* _Records drawn from a dataset_:
---

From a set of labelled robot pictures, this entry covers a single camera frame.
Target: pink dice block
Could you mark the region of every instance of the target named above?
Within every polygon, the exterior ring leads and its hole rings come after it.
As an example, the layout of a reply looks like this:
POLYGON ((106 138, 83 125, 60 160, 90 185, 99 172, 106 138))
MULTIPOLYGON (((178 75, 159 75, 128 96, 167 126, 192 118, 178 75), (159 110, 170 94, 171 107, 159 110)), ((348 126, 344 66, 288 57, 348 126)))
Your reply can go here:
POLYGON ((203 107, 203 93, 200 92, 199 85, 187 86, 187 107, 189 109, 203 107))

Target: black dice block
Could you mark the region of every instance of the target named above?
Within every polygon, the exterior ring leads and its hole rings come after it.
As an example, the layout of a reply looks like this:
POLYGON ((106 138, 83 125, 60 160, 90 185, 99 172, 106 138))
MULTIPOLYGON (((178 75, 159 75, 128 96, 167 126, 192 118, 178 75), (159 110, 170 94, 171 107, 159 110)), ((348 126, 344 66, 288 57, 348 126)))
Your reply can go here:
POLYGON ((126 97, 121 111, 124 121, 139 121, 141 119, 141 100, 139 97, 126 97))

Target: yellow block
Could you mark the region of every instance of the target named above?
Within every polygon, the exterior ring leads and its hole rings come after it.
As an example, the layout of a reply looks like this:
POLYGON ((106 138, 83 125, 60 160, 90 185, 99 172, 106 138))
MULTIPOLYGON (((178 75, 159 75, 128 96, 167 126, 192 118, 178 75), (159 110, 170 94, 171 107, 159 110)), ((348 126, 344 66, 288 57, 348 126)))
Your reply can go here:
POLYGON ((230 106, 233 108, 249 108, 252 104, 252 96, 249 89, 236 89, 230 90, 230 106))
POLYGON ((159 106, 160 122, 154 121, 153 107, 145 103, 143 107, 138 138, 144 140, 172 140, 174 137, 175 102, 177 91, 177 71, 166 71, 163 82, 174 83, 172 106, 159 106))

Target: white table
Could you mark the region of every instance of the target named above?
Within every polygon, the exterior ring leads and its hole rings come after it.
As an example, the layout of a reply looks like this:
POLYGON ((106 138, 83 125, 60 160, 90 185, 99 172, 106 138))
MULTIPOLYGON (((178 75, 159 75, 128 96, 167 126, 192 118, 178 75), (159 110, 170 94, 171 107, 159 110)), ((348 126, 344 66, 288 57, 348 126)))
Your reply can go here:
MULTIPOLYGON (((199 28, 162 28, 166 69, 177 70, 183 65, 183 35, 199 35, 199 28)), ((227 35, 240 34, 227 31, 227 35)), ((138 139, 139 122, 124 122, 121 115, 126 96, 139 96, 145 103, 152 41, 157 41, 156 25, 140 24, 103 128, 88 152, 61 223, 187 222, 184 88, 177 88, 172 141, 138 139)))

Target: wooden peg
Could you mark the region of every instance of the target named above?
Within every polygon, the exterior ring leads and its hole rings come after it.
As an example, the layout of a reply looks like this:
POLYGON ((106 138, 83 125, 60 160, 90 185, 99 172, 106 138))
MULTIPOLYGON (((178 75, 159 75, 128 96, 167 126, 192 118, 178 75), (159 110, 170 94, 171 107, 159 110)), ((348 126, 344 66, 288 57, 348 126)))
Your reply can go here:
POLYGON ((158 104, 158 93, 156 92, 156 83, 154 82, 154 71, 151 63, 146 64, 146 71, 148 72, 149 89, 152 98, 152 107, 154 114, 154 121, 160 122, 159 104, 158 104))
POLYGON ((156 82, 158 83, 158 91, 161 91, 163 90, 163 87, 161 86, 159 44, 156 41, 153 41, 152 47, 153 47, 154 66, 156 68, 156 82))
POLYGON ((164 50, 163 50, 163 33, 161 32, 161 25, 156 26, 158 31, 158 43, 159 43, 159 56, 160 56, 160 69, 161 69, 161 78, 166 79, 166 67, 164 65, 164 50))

---

* _Your instructions_:
Return all of the data word for word.

* _Exercise output_:
From a set of labelled robot pictures, this entry covers a single camera frame.
Target: pink dice block
Could you mark the region of every instance of the target named above?
Within every polygon, the exterior ring leads and its hole rings come after it.
As an example, the layout of a reply looks like this:
POLYGON ((106 138, 83 125, 60 160, 90 185, 99 172, 106 138))
MULTIPOLYGON (((178 75, 159 75, 128 96, 167 126, 192 118, 178 75), (159 110, 170 94, 171 107, 159 110)), ((348 126, 344 66, 288 57, 348 126)))
Your reply can go here:
POLYGON ((203 107, 203 93, 200 92, 199 85, 187 86, 187 107, 189 109, 203 107))

Target: black dice block
Could you mark the region of every instance of the target named above?
Within every polygon, the exterior ring leads and its hole rings come after it.
As an example, the layout of a reply looks like this:
POLYGON ((106 138, 83 125, 60 160, 90 185, 99 172, 106 138))
MULTIPOLYGON (((178 75, 159 75, 128 96, 167 126, 192 118, 178 75), (159 110, 170 94, 171 107, 159 110)), ((348 126, 344 66, 288 57, 348 126)))
Your reply can go here:
POLYGON ((126 97, 121 111, 124 121, 139 121, 141 119, 141 100, 139 97, 126 97))

Target: yellow block
Could you mark the region of every instance of the target named above?
Within every polygon, the exterior ring leads and its hole rings come after it.
As an example, the layout of a reply looks like this:
POLYGON ((106 138, 83 125, 60 160, 90 185, 99 172, 106 138))
MULTIPOLYGON (((178 75, 159 75, 128 96, 167 126, 192 118, 178 75), (159 110, 170 94, 171 107, 159 110)), ((348 126, 344 66, 288 57, 348 126)))
Your reply can go here:
POLYGON ((230 106, 233 108, 249 108, 252 104, 252 96, 249 89, 236 89, 230 90, 230 106))
POLYGON ((159 106, 160 122, 154 121, 153 107, 145 103, 143 107, 138 138, 144 140, 172 140, 174 137, 175 102, 177 91, 177 71, 166 71, 163 82, 174 83, 172 106, 159 106))

Target: white table
Could you mark the region of every instance of the target named above?
Within every polygon, the exterior ring leads and its hole rings come after it.
As an example, the layout of a reply looks like this:
POLYGON ((106 138, 83 125, 60 160, 90 185, 99 172, 106 138))
MULTIPOLYGON (((178 75, 159 75, 128 96, 167 126, 192 118, 178 75), (159 110, 170 94, 171 107, 159 110)), ((348 126, 344 66, 288 57, 348 126)))
Your reply can go here:
MULTIPOLYGON (((199 28, 162 28, 166 69, 177 70, 183 65, 183 35, 199 35, 199 28)), ((227 35, 240 34, 227 31, 227 35)), ((138 139, 139 122, 124 122, 121 115, 126 96, 139 96, 145 103, 152 41, 157 41, 156 25, 140 24, 103 128, 88 152, 61 223, 187 222, 184 88, 177 88, 172 141, 138 139)))

Target: wooden peg
Could you mark the region of every instance of the target named above?
Within every polygon, the exterior ring leads and its hole rings come after it.
As an example, the layout of a reply looks like this:
POLYGON ((106 138, 83 125, 60 160, 90 185, 99 172, 106 138))
MULTIPOLYGON (((178 75, 159 75, 128 96, 167 126, 192 118, 178 75), (159 110, 170 94, 171 107, 159 110)), ((348 126, 344 66, 288 57, 348 126)))
Your reply can go here:
POLYGON ((158 104, 158 93, 156 92, 156 83, 154 82, 154 71, 151 63, 146 64, 146 71, 148 72, 149 89, 152 98, 152 107, 154 114, 154 121, 160 122, 159 104, 158 104))
POLYGON ((156 82, 158 83, 158 91, 161 91, 163 90, 163 87, 161 86, 159 44, 156 41, 153 41, 152 47, 153 47, 154 66, 156 68, 156 82))
POLYGON ((164 50, 163 50, 163 33, 161 32, 161 25, 156 26, 158 31, 158 43, 159 43, 159 56, 160 56, 160 69, 161 69, 161 78, 166 79, 166 67, 164 65, 164 50))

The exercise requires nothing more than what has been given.